▸ **TASK**: In the records below, pick out all lines containing the word "whereabouts".

[Records from a collection]
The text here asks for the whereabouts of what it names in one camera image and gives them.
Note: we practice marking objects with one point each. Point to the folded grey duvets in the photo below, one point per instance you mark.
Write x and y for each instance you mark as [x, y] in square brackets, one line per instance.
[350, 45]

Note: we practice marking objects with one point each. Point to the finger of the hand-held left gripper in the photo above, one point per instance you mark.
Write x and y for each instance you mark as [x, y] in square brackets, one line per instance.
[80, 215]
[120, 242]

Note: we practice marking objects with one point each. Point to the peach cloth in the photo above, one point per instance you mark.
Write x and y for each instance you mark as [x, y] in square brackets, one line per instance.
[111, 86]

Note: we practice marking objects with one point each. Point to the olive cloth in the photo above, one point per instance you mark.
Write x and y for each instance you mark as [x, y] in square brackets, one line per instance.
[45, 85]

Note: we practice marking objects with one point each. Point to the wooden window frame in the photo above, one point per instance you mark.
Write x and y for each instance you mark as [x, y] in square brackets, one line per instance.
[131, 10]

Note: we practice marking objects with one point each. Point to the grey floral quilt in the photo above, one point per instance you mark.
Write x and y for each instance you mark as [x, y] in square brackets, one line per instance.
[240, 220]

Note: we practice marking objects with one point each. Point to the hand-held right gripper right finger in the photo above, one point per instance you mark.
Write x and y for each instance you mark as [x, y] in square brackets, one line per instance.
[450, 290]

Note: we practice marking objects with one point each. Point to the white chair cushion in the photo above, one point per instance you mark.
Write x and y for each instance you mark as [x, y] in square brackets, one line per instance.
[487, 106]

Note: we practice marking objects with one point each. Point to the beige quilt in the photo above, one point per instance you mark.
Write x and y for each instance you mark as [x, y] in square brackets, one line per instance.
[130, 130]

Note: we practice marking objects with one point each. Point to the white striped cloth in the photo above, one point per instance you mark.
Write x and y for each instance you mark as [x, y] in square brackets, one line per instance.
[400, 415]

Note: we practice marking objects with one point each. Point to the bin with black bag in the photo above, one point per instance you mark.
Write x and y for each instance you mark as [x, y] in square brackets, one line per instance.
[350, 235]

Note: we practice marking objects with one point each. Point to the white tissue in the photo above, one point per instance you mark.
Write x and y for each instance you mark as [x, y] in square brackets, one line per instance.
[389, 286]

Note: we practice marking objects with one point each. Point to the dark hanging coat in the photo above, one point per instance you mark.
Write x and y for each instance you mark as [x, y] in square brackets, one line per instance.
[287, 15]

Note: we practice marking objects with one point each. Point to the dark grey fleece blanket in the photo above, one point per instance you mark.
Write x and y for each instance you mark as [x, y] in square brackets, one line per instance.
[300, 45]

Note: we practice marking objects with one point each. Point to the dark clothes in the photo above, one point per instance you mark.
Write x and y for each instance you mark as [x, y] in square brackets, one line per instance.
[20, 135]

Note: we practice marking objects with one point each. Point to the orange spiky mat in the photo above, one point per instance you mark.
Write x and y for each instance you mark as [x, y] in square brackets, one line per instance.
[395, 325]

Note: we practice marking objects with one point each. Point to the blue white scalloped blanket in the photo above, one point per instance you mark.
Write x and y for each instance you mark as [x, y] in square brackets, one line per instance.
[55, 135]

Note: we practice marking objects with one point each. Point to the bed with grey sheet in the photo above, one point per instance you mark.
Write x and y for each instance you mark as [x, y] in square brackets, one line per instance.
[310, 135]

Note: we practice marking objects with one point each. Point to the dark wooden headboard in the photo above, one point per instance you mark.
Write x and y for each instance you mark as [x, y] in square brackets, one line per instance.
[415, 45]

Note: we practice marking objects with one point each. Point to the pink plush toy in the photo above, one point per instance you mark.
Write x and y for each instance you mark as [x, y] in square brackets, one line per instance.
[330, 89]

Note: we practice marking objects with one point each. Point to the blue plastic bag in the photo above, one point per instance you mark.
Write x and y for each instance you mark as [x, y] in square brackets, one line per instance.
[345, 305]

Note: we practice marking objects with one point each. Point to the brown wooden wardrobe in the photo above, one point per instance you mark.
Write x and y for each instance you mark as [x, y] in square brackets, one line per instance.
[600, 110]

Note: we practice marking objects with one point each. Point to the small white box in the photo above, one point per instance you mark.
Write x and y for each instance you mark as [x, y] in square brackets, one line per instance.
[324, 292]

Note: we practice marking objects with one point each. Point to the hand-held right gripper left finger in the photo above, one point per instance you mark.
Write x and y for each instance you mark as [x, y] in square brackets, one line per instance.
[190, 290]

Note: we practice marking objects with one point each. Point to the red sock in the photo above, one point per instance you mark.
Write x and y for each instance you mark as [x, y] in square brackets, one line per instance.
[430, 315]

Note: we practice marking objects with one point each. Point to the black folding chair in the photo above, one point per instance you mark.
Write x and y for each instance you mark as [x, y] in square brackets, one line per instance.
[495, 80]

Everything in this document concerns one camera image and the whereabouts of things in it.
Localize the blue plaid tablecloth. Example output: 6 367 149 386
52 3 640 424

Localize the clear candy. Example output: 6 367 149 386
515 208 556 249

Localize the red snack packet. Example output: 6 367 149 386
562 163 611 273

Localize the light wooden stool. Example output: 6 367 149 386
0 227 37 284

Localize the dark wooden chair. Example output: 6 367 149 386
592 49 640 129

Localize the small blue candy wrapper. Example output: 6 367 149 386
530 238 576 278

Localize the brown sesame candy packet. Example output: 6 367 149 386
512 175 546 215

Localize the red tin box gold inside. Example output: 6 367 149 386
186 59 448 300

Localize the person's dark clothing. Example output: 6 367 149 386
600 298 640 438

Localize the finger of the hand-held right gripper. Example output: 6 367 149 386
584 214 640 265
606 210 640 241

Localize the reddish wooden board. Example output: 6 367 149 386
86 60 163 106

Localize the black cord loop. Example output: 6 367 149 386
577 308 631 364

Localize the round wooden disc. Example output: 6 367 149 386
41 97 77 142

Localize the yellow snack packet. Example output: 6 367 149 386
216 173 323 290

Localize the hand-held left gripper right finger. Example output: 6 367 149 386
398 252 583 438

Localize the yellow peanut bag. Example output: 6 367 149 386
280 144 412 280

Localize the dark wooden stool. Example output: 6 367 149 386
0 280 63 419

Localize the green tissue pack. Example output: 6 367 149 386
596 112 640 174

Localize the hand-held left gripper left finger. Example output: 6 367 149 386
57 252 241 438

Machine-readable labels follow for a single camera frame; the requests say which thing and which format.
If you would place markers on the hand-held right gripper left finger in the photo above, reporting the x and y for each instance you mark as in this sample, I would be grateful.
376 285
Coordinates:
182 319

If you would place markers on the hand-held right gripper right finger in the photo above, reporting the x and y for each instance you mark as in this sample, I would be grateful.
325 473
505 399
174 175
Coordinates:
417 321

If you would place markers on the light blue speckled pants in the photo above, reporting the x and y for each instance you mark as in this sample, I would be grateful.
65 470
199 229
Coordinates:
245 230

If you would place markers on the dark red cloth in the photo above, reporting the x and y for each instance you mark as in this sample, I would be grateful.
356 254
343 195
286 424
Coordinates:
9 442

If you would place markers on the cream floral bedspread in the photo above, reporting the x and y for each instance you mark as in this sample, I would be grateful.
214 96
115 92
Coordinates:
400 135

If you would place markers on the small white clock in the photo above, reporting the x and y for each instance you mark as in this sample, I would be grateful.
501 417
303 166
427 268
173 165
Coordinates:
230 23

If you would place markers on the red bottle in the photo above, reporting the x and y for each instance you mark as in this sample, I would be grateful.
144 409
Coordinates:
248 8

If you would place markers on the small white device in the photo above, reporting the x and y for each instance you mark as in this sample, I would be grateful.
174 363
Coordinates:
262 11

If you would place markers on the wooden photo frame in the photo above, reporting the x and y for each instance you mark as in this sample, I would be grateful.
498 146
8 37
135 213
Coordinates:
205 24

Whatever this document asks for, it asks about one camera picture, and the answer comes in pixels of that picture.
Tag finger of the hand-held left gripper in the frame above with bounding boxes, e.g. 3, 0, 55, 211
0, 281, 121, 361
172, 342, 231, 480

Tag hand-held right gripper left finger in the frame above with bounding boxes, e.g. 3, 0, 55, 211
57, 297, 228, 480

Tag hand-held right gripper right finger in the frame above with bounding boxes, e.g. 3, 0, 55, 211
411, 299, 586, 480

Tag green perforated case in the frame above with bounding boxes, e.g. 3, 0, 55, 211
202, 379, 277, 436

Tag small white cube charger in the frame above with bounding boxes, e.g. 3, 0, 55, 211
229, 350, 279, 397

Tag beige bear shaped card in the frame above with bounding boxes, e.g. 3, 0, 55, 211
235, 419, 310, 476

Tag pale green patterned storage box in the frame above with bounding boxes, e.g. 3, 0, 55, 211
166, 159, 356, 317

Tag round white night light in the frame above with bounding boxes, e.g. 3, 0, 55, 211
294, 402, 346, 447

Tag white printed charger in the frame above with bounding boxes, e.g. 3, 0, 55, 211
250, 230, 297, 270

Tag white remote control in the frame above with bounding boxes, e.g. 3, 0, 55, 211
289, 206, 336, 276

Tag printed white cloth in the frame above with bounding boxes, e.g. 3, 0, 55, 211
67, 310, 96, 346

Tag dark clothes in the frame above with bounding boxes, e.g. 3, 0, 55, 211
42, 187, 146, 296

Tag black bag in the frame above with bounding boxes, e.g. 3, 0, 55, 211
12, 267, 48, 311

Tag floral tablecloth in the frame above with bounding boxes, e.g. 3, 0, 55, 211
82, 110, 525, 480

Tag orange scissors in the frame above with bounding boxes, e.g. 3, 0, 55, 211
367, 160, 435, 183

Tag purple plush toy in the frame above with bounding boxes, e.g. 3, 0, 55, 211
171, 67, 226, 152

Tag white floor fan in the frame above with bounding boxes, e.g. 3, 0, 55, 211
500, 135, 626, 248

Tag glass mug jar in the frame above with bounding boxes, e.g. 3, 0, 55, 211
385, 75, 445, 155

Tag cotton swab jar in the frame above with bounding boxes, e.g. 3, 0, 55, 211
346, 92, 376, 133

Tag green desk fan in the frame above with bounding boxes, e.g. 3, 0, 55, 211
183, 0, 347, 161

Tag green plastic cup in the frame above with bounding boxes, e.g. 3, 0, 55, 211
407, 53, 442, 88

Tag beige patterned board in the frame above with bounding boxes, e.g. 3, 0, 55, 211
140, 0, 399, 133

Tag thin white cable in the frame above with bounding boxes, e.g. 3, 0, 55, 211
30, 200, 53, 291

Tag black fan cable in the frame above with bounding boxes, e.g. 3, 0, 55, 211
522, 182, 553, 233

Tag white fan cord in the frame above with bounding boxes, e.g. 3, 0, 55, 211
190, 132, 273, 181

▸ **EXERCISE OUTPUT**:
The text here asks for the whereabouts of what it names in one camera image and gives them.
Everything in this document concerns one camera image and the whereabouts of things in it.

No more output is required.